## WORK INSTRUCTIONS
From the data below, retype exactly the lines starting with the one that contains "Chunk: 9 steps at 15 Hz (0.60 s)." and ending with the one that contains "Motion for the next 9", both included.
┄┄┄┄┄┄┄┄┄┄
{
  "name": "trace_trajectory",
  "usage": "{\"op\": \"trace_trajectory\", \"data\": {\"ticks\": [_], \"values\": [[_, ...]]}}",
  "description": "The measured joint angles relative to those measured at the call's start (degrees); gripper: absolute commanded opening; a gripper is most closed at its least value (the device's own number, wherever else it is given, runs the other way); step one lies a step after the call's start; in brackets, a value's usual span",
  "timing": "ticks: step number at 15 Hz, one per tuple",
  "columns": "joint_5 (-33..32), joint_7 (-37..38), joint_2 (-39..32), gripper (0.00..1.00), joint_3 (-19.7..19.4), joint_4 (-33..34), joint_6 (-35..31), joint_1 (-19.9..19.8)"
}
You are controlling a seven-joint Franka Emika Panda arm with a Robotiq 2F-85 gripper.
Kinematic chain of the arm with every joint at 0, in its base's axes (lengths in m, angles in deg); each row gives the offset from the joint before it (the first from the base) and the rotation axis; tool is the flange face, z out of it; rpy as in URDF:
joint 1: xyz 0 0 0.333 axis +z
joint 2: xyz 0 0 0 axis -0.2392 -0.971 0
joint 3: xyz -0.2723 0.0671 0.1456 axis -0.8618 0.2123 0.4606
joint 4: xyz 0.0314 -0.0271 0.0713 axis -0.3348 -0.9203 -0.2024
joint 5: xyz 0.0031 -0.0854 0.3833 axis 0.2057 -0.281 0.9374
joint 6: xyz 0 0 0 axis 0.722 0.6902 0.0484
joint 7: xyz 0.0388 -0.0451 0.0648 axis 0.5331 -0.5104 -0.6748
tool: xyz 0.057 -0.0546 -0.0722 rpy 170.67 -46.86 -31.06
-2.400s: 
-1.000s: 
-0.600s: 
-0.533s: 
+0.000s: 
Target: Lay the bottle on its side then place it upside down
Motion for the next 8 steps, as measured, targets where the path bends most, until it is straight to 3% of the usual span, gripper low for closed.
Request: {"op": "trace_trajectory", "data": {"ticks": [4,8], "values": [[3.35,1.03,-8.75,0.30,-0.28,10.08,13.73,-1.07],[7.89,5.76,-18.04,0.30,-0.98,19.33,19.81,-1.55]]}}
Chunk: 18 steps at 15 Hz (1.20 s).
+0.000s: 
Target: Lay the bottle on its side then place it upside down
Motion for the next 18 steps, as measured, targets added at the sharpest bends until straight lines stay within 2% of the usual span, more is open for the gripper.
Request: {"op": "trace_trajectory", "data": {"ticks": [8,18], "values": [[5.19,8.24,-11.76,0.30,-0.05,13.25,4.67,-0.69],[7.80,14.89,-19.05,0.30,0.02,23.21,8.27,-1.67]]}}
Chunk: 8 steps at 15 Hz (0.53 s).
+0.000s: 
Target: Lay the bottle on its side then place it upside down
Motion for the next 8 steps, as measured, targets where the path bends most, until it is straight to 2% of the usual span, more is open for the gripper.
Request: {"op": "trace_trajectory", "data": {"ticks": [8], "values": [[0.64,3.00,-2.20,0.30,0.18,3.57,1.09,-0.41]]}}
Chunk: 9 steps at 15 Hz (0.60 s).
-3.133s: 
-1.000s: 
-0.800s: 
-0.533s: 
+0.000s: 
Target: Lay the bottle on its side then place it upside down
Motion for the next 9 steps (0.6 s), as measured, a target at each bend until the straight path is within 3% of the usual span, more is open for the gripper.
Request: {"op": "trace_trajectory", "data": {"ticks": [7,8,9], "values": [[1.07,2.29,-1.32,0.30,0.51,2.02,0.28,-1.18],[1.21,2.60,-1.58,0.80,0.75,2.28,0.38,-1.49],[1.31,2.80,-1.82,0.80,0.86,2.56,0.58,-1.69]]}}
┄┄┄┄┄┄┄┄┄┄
## RESULT FOR THIS TASK
Chunk: 9 steps at 15 Hz (0.60 s).
-3.133s: 
-1.000s: 
-0.800s: 
-0.533s: 
+0.000s: 
Target: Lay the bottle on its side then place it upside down
Motion for the next 9 steps (0.6 s), as measured, a target at each bend until the straight path is within 3% of the usual span, more is open for the gripper.

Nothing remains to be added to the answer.